Les continuités semblent importantes, le souverain continuant à diriger l'État de manière traditionnelle.
Comme les rois précédents, il se présente comme étant l'élu des dieux, cherchant à accomplir leur
volonté. La grande divinité patronnant la dynastie d'Akkad est Ishtar (Inanna pour les Sumériens), qui
dispose d'un grand temple dans la capitale du royaume. Mais le pourvoyeur de la royauté reste le grand
dieu sumérien Enlil, comme le veut la tradition de Basse Mésopotamie. Dans la pratique, le souverain
gouverne entouré de ses fidèles, auxquels il octroie de nombreux présents (notamment des terres) et il
contrôle les temples qui sont les institutions majeures dans la société. Les personnages les plus hauts
placés et les gouverneurs des régions-clés sont souvent issus de la famille royale ou liés de près à elle.
Les princes sont parfois nommés gouverneurs, comme les fils de Naram-Sin placés à Marad (en),
Tuttul et Kazallu (en). Les princesses étaient souvent consacrées prêtresses des grands temples du sud
mésopotamien : Enheduanna fille de Sargon (connue par les poèmes qui lui sont attribués) dans le
temple de Nanna à Ur, Enmenana fille de Naram-Sin dans le même temple, et sa sœur Tuta-napshum,
grande prêtresse d'Enlil à Nippur.

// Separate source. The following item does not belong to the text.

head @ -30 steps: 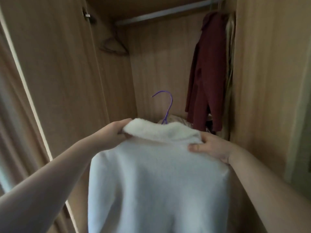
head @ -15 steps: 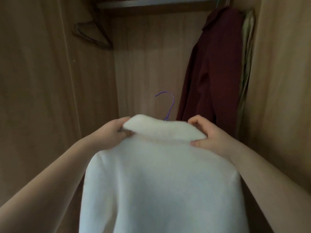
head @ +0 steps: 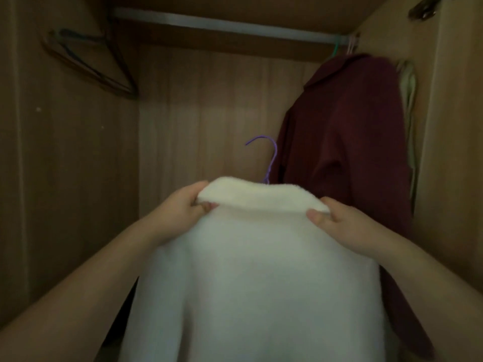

L'élite de la puissante armée akkadienne est encadrée par les proches
du roi (en premier lieu les généraux) et constitue une sorte de garde royale.
La question de savoir dans quelle mesure on peut qualifier l'État d'Akkad de « premier empire » reste
donc débattue : il est moins novateur qu'on ne l'a longtemps pensé, et est une construction peu durable
dont les structures ont été garantes d'une stabilité limitée. Si par bien des traits il a de fait les attributs
traditionnellement attribués à un empire par les historiens, archéologues et anthropologues, il en
manque cependant certains : en particulier, l'influence de la culture matérielle du centre sur les
territoires conquis et voisins semble limitée alors que les empires ont généralement un rayonnement
fort, tandis que son autorité n'a jamais été fermement établie et durablement assurée, même dans les
régions centrales. La véritable révolution est plutôt à chercher dans l'apparition d'un « impérialisme ».